== WHAT NEEDS TO BE DONE ==
From the entries below, reproduce exactly the line containing "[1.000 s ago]", the line containing "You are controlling", and every line in between, with nothing added.
★ ★ ★
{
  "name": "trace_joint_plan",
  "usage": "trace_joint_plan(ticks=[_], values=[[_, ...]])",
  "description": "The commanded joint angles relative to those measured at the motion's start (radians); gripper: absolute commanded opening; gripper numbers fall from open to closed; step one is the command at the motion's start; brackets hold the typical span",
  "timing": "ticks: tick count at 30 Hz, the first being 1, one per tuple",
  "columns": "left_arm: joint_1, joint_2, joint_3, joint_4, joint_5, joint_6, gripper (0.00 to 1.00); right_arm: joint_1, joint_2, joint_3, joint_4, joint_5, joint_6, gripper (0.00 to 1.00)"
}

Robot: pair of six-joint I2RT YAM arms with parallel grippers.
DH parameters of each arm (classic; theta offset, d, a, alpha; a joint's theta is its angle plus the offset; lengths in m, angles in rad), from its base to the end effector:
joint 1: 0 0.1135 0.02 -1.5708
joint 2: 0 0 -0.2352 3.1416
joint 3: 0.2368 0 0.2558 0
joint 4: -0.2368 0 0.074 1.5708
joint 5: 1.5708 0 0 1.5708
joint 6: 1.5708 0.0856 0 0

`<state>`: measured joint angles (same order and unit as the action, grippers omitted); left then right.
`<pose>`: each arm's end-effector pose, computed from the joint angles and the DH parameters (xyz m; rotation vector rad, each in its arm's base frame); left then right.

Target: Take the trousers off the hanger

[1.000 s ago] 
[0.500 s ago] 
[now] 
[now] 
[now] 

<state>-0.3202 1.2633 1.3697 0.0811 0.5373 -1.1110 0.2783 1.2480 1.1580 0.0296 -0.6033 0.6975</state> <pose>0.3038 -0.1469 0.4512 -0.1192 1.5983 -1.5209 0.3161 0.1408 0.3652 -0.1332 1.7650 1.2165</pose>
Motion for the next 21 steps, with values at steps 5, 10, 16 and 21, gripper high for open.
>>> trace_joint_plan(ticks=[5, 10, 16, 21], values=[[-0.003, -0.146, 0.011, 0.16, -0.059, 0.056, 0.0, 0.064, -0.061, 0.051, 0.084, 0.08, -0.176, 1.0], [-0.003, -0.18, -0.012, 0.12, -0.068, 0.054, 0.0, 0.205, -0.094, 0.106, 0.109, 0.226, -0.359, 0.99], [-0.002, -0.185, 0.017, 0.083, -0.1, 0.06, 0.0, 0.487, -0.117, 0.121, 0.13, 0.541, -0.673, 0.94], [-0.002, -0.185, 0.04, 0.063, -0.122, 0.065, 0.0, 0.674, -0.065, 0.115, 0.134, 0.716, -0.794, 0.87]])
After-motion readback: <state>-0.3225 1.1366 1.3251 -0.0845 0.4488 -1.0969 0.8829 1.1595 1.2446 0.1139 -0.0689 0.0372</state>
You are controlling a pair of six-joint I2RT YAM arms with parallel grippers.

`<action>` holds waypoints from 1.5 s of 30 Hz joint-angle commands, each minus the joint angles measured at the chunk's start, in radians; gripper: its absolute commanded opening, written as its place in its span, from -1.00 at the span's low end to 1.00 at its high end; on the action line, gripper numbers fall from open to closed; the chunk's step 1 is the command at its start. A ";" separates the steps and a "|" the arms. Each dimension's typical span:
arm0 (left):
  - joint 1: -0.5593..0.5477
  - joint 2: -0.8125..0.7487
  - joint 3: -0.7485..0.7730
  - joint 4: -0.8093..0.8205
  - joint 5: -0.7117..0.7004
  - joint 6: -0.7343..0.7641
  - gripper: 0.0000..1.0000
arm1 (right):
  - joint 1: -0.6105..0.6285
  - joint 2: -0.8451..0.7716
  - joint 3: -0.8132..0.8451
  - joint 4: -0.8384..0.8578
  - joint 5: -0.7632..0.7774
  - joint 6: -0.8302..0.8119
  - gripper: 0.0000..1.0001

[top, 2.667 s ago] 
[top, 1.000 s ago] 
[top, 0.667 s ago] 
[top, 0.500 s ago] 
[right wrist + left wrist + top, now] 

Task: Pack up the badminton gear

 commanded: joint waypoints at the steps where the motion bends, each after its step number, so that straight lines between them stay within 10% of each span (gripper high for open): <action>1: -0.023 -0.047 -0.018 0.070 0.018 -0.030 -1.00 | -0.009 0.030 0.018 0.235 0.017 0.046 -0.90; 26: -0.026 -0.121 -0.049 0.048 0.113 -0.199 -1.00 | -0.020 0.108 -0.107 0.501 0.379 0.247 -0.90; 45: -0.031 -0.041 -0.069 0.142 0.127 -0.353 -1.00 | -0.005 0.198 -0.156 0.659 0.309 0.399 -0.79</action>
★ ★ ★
== EXERCISE OUTPUT ==
[1.000 s ago] 
[0.500 s ago] 
[now] 
[now] 
[now] 

<state>-0.3202 1.2633 1.3697 0.0811 0.5373 -1.1110 0.2783 1.2480 1.1580 0.0296 -0.6033 0.6975</state> <pose>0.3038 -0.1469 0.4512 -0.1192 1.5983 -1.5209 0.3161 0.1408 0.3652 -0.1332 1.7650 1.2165</pose>
Motion for the next 21 steps, with values at steps 5, 10, 16 and 21, gripper high for open.
>>> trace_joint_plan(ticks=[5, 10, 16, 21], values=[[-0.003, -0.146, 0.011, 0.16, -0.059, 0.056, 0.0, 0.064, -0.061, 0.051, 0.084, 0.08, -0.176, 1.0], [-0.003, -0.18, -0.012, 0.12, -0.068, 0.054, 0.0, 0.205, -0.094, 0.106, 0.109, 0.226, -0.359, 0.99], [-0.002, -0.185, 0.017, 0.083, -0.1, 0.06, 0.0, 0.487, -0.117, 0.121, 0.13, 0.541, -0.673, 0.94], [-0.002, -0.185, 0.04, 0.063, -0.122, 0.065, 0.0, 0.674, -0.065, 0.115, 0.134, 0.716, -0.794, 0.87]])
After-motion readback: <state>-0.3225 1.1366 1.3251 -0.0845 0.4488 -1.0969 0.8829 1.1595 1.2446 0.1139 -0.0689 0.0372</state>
You are controlling a pair of six-joint I2RT YAM arms with parallel grippers.

No more output will be added to the exercise.